I wanted to know the time spent generating the page in total as well as the breakdown between Python (Django) and the database. Additionally, I wanted to know how many times the database was queried as too many queries can be a hint that you aren't accessing the database efficiently.

Since I wanted the feature to work across any Django app, a custom middleware class seemed like the right approach. Writing a custom middleware is quite easy and, like so many other things in Django, well documented.

Calculating the Metrics

Luckily, the Django developers had already thought of the value of collecting some basic database statistics, so I simply had to figure out how to access them.
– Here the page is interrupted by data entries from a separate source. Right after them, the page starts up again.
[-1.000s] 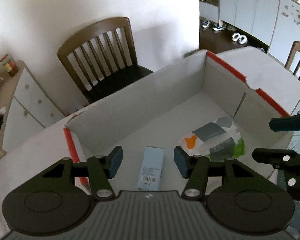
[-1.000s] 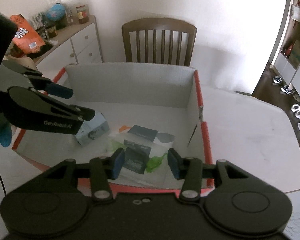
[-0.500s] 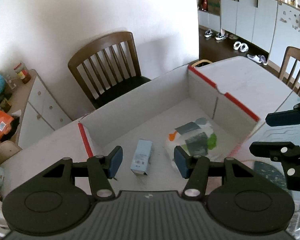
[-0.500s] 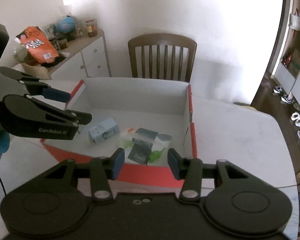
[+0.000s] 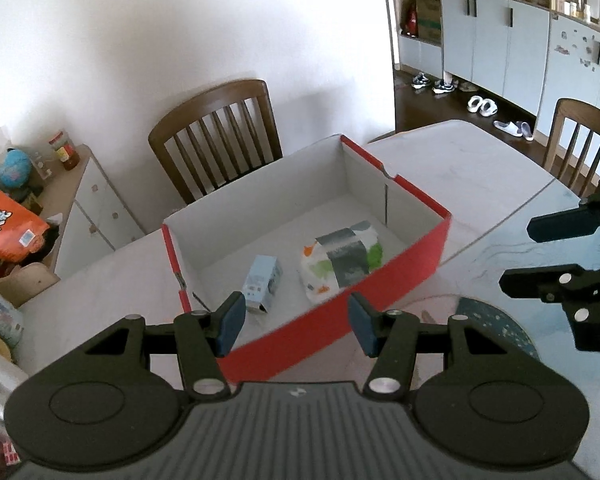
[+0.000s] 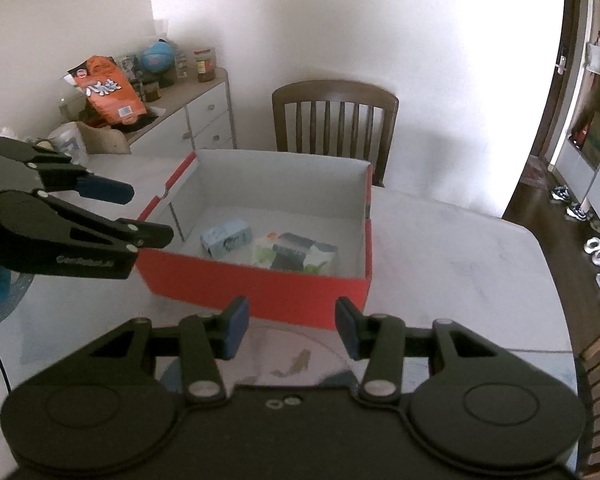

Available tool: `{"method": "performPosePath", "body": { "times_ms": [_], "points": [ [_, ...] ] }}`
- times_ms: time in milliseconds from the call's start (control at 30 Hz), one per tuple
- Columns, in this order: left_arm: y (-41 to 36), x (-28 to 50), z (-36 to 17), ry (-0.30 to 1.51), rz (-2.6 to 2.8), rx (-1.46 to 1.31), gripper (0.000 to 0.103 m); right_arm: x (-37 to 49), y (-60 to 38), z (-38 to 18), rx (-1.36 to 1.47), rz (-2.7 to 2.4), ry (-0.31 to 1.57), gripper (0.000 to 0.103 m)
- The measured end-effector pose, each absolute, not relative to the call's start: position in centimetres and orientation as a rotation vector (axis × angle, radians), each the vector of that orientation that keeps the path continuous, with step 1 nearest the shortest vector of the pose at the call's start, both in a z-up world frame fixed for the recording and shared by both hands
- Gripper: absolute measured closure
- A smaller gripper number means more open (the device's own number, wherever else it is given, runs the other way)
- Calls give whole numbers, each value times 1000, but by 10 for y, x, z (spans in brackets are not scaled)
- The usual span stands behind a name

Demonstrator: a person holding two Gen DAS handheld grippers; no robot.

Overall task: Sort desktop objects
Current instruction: 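Move both tools back over the pile of snacks on the table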

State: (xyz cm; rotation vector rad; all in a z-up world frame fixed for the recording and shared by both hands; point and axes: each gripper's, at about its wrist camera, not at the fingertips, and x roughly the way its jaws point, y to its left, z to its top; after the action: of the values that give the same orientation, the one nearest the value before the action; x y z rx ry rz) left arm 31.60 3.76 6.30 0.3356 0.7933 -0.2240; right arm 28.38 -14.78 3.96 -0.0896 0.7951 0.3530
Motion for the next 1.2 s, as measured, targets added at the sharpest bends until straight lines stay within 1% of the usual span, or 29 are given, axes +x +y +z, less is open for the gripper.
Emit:
{"method": "performPosePath", "body": {
  "times_ms": [200, 667, 1100, 1200],
  "points": [
    [33, 282, 64, 766, -230, 327, 48, 260, -160, 40, -100, 368, 796, 56],
    [18, 214, 51, 723, -212, 305, 48, 210, -184, 20, -122, 387, 810, 54],
    [27, 176, 27, 710, -187, 279, 48, 184, -193, -14, -85, 365, 876, 54],
    [29, 169, 18, 721, -182, 281, 48, 181, -192, -24, -80, 352, 895, 50]
  ]
}}
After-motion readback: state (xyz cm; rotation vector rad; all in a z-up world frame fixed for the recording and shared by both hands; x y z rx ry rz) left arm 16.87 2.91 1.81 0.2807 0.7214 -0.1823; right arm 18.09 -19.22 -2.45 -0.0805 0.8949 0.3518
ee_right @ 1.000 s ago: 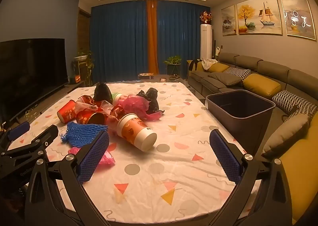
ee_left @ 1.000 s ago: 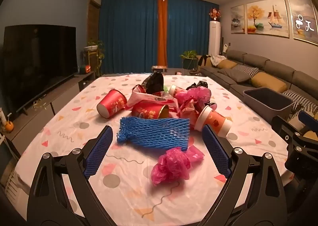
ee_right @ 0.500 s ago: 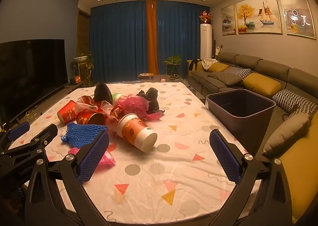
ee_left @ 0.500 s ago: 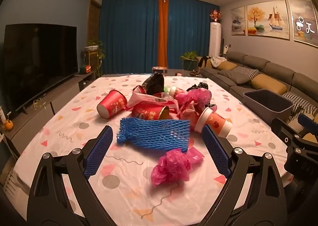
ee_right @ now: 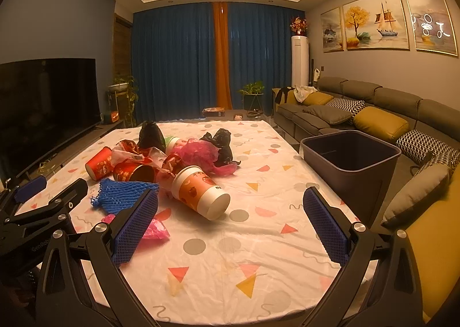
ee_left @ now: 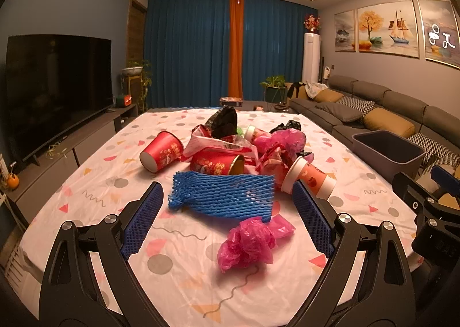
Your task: Collect trash
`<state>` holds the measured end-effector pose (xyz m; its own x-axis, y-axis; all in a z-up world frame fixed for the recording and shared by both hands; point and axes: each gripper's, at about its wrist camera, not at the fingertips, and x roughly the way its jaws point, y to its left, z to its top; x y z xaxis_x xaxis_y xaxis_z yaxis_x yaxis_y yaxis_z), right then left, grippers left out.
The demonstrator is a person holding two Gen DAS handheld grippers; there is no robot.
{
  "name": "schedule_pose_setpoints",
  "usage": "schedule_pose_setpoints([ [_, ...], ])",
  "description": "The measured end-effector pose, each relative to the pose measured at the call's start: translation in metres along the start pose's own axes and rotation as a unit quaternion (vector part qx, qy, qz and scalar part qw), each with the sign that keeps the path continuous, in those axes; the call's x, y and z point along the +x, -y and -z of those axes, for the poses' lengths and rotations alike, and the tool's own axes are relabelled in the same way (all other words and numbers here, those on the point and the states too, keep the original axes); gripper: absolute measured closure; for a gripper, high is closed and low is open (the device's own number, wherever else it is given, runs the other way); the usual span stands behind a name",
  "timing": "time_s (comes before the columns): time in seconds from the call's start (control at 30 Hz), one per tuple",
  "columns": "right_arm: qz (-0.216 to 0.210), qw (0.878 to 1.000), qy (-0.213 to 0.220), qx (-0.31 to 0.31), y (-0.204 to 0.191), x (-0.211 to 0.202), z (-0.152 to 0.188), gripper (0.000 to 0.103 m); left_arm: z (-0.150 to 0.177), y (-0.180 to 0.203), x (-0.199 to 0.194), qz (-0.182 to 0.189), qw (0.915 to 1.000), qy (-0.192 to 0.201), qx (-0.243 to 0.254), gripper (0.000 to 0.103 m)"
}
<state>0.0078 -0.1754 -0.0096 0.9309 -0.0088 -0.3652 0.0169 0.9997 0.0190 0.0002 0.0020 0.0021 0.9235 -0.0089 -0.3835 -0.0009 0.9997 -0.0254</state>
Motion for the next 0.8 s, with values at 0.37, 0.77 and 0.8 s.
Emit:
schedule_pose_setpoints([
  [0.37, -0.006, 1.000, 0.001, 0.002, -0.0008, 0.0004, 0.0000, 0.005, -0.0025, 0.0003, 0.0011, -0.001, 1.0000, 0.002, 0.000, 0.013],
  [0.77, -0.009, 1.000, 0.003, 0.001, -0.0012, -0.0015, -0.0014, 0.005, -0.0055, 0.0017, 0.0009, 0.001, 1.0000, 0.004, -0.003, 0.013],
  [0.8, -0.010, 1.000, 0.003, 0.002, -0.0011, -0.0016, -0.0015, 0.005, -0.0050, 0.0015, 0.0007, 0.000, 1.0000, 0.004, -0.003, 0.013],
])
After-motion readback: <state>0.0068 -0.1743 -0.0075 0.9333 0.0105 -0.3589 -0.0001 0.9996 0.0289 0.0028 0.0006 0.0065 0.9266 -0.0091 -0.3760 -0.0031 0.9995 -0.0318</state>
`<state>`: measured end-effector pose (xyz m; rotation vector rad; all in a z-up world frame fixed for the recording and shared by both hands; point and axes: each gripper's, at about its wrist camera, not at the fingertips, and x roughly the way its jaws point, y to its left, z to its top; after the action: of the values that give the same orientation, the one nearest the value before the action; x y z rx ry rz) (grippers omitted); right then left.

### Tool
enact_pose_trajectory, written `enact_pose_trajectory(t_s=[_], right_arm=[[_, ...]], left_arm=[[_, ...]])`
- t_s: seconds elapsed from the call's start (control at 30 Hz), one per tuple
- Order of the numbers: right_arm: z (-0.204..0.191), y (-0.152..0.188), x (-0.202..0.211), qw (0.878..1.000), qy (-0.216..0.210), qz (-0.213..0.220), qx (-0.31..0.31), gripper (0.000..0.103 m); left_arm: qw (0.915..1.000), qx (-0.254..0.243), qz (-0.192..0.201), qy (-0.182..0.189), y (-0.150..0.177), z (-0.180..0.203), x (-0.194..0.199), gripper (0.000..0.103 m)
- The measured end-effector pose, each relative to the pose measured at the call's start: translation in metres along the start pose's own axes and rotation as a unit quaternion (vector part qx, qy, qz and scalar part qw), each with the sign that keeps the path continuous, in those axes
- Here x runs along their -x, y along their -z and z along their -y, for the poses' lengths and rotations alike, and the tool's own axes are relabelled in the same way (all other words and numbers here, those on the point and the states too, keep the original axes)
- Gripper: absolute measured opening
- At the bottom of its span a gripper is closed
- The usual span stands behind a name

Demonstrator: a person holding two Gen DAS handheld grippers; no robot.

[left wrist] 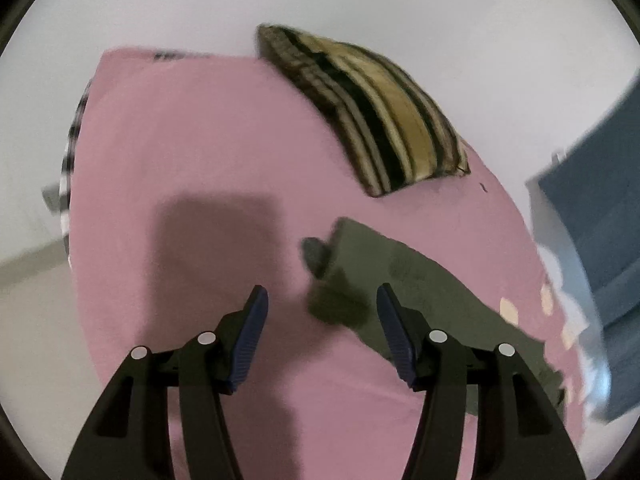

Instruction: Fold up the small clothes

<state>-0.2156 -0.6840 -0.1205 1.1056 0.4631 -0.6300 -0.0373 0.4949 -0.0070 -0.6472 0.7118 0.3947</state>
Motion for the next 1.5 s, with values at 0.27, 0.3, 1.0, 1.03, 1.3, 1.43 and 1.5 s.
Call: enact_pose_trajectory(t_s=[0.27, 0.3, 1.0, 1.03, 1.3, 1.43, 1.5], right_arm=[[-0.045, -0.004, 0.038, 0.997, -0.053, 0.043, 0.023, 0.013], [-0.060, -0.004, 0.047, 0.996, -0.066, 0.049, 0.034, 0.013], [-0.391, 0.211, 0.068, 0.906, -0.237, -0.037, 0.349, 0.013], [-0.397, 0.225, 0.064, 0.901, -0.236, -0.044, 0.361, 0.013], [-0.434, 0.345, 0.031, 0.864, -0.223, -0.107, 0.438, 0.013], [-0.440, 0.396, 0.014, 0.840, -0.206, -0.134, 0.484, 0.013], [-0.438, 0.417, 0.004, 0.828, -0.197, -0.148, 0.503, 0.013]], left_arm=[[0.9953, -0.096, 0.016, -0.007, 0.029, 0.095, -0.001, 0.072], [0.9939, -0.109, 0.018, -0.004, 0.034, 0.105, 0.000, 0.072], [0.9778, -0.194, 0.008, 0.078, 0.114, 0.209, 0.014, 0.078], [0.9775, -0.196, 0.008, 0.078, 0.115, 0.209, 0.014, 0.078], [0.9807, -0.177, -0.014, 0.082, 0.121, 0.200, 0.005, 0.078], [0.9812, -0.170, -0.023, 0.087, 0.124, 0.198, 0.002, 0.078], [0.9808, -0.173, -0.025, 0.087, 0.126, 0.199, 0.001, 0.078]])
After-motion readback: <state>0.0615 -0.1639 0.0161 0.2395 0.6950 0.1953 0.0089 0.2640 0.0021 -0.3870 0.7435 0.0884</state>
When DEBUG mode is on (through your settings file), a database backend class wraps a cursor in a CursorDebugWrapper object which keeps a list of each SQL query executed along with its execution time. I just had to make sure DEBUG was enabled, if not already, and then add up the time of any calls incurred during this page's invocation.

The total time to process the view is measured in the middleware's process_view routine and then the time spent in Python (i.e Django) was easy to back out by timing the entire view call and then subtracting out the database time.

Viewing the Stats

The last part of the puzzle was how to put this information in the page itself. Normally in Django you would use a custom template tag for such a chore but I couldn't since I wouldn't have completed timing the view call until the template had already been rendered.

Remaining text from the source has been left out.